New
#11
Thinking back that could have been the case with my instance - unless they (MS) have closed the loophole in the RTM
Thinking back that could have been the case with my instance - unless they (MS) have closed the loophole in the RTM
Still not working for me in Win7. Maybe I'm just slow...
The UAC disable trick only works if I make a task as an administrator and run it using administrator credentials. I think that is all the trick was designed to do...stop the UAC prompt while you're an admin.
Since XP is able to start processes as a different user I'm beginning to think this is a bug in Windows 7. I did get about 2 or 3 strange errors along the way. Even a null pointer reference
I think that this "trick" needs more research.
Theoretically if the task is set up to run the application as the admin user with the correct password and with the highest credentials - it should run without the elevation prompt
If the task is then set to run at the login of another user the access level of the user should not matter
This is I'm sure what used to happen with the "AT" command which the command underneath the task scheduler GUI, Obviously there is the now extra step of the UAC.
Will try to find an app that has the issue and try various task set-ups, though not sure when time will be available - there is also the issue of apps that are written pre UAC and those which are UAC aware - will these behave differently
It may be that this is an oversight, (OK Bug! ), on Microsoft's part - if so I can see this causing major issues in the enterprise where this requirement is a common one
I somehow got it to work. I am not sure how; if the problem was that the tasks were not actually running at all or if they needed to run under Admin privilieges.
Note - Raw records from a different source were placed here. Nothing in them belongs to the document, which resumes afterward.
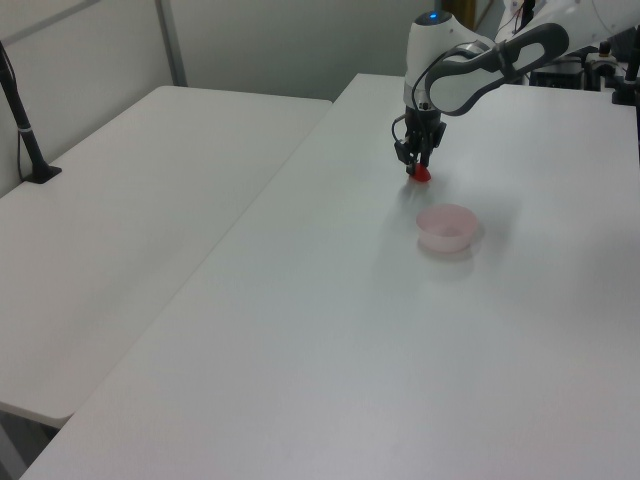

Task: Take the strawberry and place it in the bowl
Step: 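Lower the gripper and close it on the red strawberry, then lift the strawberry and carry it over the pink bowl, then lower the strawberry into the pink bowl and release it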

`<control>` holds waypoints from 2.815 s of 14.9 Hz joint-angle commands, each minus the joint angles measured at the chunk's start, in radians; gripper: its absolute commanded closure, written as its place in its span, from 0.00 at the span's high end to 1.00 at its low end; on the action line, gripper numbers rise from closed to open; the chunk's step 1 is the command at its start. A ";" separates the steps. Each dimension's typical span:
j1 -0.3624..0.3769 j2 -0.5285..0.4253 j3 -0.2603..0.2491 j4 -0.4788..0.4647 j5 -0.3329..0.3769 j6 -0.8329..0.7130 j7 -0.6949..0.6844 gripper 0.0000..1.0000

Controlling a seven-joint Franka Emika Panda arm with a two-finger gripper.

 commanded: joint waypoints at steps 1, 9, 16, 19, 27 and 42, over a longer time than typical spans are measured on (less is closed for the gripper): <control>0.008 -0.024 -0.002 -0.003 -0.016 -0.005 -0.021 0.38; 0.095 -0.200 0.015 -0.058 0.004 -0.204 -0.240 0.39; 0.124 -0.271 0.145 -0.132 0.022 -0.366 -0.254 0.39; 0.132 -0.269 0.156 -0.175 0.016 -0.349 -0.253 0.39; 0.169 -0.266 0.156 -0.236 0.009 -0.310 -0.248 0.52; 0.164 -0.470 0.150 -0.141 0.022 -0.494 -0.192 1.00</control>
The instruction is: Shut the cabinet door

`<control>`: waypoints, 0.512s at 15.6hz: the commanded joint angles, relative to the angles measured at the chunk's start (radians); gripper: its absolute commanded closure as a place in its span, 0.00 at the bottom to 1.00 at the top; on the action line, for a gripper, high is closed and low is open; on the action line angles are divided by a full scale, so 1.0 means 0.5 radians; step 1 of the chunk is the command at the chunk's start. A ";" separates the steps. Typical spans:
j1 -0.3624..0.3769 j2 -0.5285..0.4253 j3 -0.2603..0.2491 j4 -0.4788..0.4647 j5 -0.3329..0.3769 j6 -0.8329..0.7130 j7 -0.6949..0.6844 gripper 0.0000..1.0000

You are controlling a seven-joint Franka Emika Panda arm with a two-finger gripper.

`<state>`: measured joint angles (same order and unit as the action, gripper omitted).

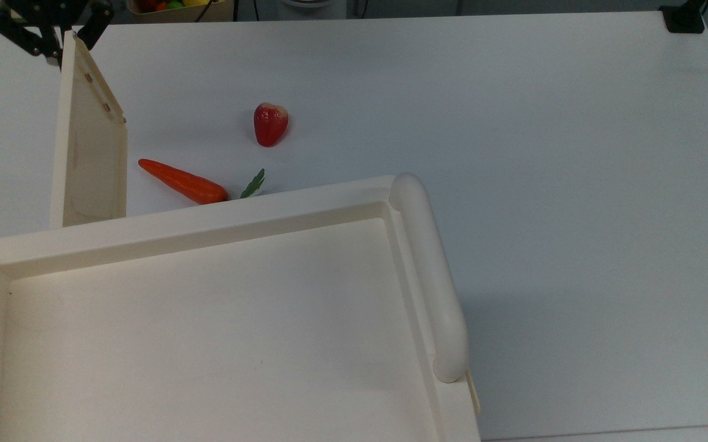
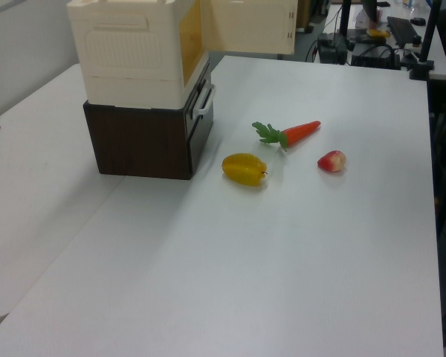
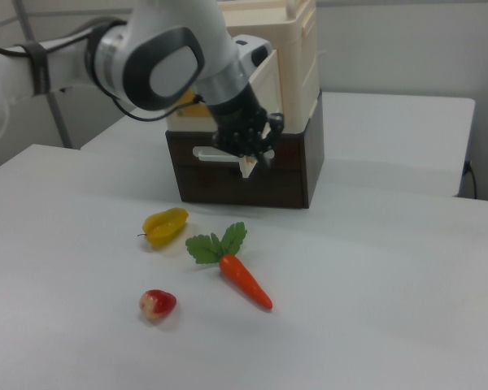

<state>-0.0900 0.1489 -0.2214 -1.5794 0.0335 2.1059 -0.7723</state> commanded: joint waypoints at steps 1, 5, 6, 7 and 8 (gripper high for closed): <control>-0.041 0.141 -0.005 0.048 0.053 0.334 -0.130 0.95; -0.032 0.214 0.013 0.042 0.218 0.617 -0.189 0.95; -0.023 0.215 0.022 0.039 0.240 0.620 -0.234 0.94; -0.007 0.211 0.032 0.033 0.273 0.620 -0.268 0.94; 0.002 0.208 0.056 0.032 0.322 0.617 -0.287 0.94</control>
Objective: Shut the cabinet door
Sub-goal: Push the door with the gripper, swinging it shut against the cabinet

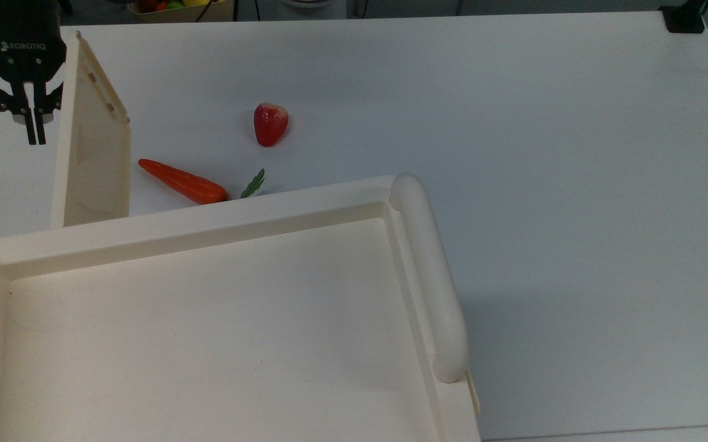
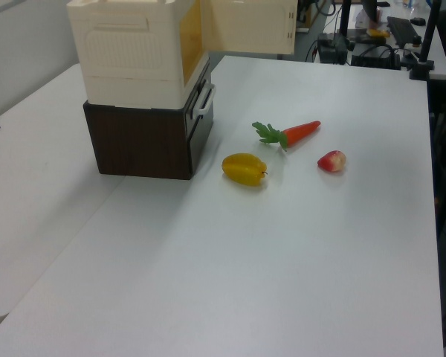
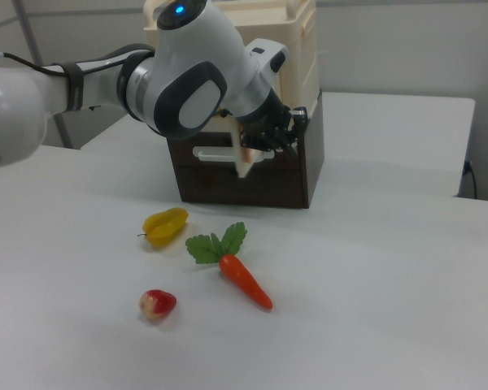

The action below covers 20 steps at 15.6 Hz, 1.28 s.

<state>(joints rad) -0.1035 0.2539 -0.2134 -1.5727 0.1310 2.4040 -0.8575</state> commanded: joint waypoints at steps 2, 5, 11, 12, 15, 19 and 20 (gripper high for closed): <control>0.029 0.001 0.107 0.019 0.210 0.009 -0.169 0.94; 0.029 0.002 0.224 0.010 0.257 0.006 -0.163 0.94; 0.121 0.035 0.356 0.022 0.367 0.021 -0.105 0.93; 0.145 0.044 0.356 0.028 0.385 0.027 -0.077 0.93; 0.219 0.057 0.356 0.050 0.407 0.045 0.021 0.93; 0.336 0.127 0.353 0.084 0.416 0.312 0.211 0.93; 0.357 0.161 0.353 0.093 0.416 0.397 0.275 0.93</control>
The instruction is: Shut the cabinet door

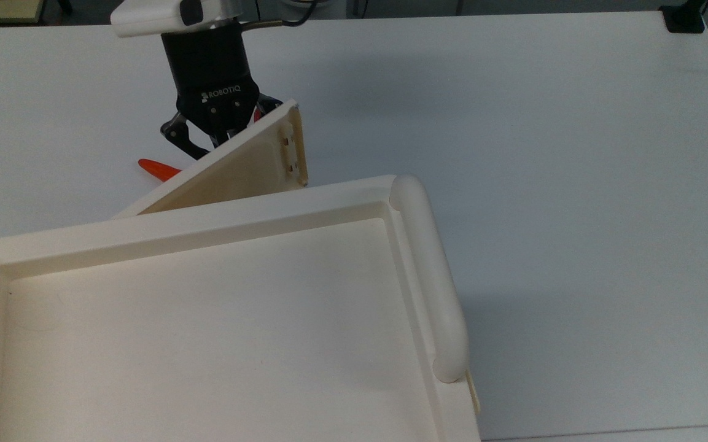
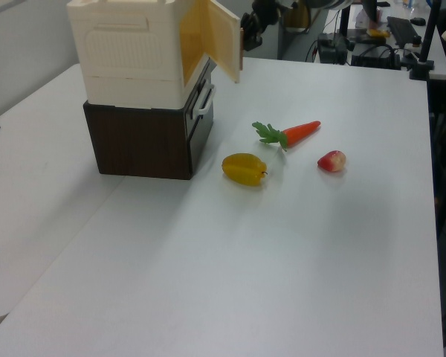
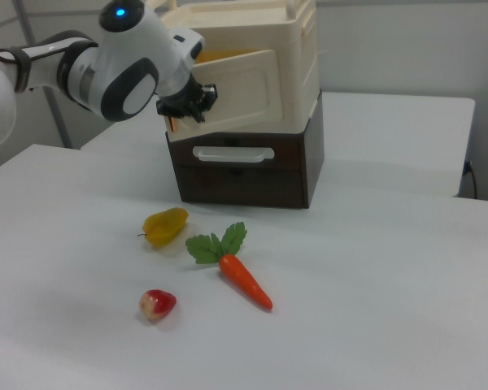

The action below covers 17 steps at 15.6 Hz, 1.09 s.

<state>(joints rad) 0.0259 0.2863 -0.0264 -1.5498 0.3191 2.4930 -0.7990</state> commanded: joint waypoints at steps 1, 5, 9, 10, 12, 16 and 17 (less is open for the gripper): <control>0.120 0.130 -0.021 0.062 0.040 0.305 0.220 0.93; 0.157 0.289 -0.021 0.234 0.021 0.450 0.481 0.93; 0.160 0.308 -0.018 0.268 0.021 0.481 0.662 0.93; 0.160 0.311 -0.015 0.289 0.024 0.508 0.699 0.93; 0.166 0.360 -0.015 0.344 0.021 0.558 0.769 0.93; 0.181 0.421 -0.018 0.424 0.012 0.570 0.825 0.93; 0.184 0.424 -0.018 0.433 0.012 0.570 0.837 0.93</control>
First, they were not in Startup, they were Scheduled Tasks to run at log on. They were showing at Scheduled Tasks for the Standard users. I tried to have them run under the Admin account, with highest privileges, didn't work.
Then I went into the Admin, Scheduled Tasks and noticed they had errors, they apparenlty had not run. I then chenged to run under the Admin with highest privilieges, now they are running and they do not pop up anymore at the Standard User log on.
All in all it was a solution. I don't know if applicable in the cases where the task is running normally and UAC is asking for permission under a Standard User, maybe...
Thanks Nigel, thanks SS
10-3
Yes I think that much did work for me before. but the problem I had was creating a task for a standard user such that it would run with administrative credentials without the Admin ever having to log in.
Did you manage to get the process run with admin credentials after you reboot and log in as a standard user? Ultimately, I think you want it so you never have to log in. When your kids log in, the process should be started under your admin credentials.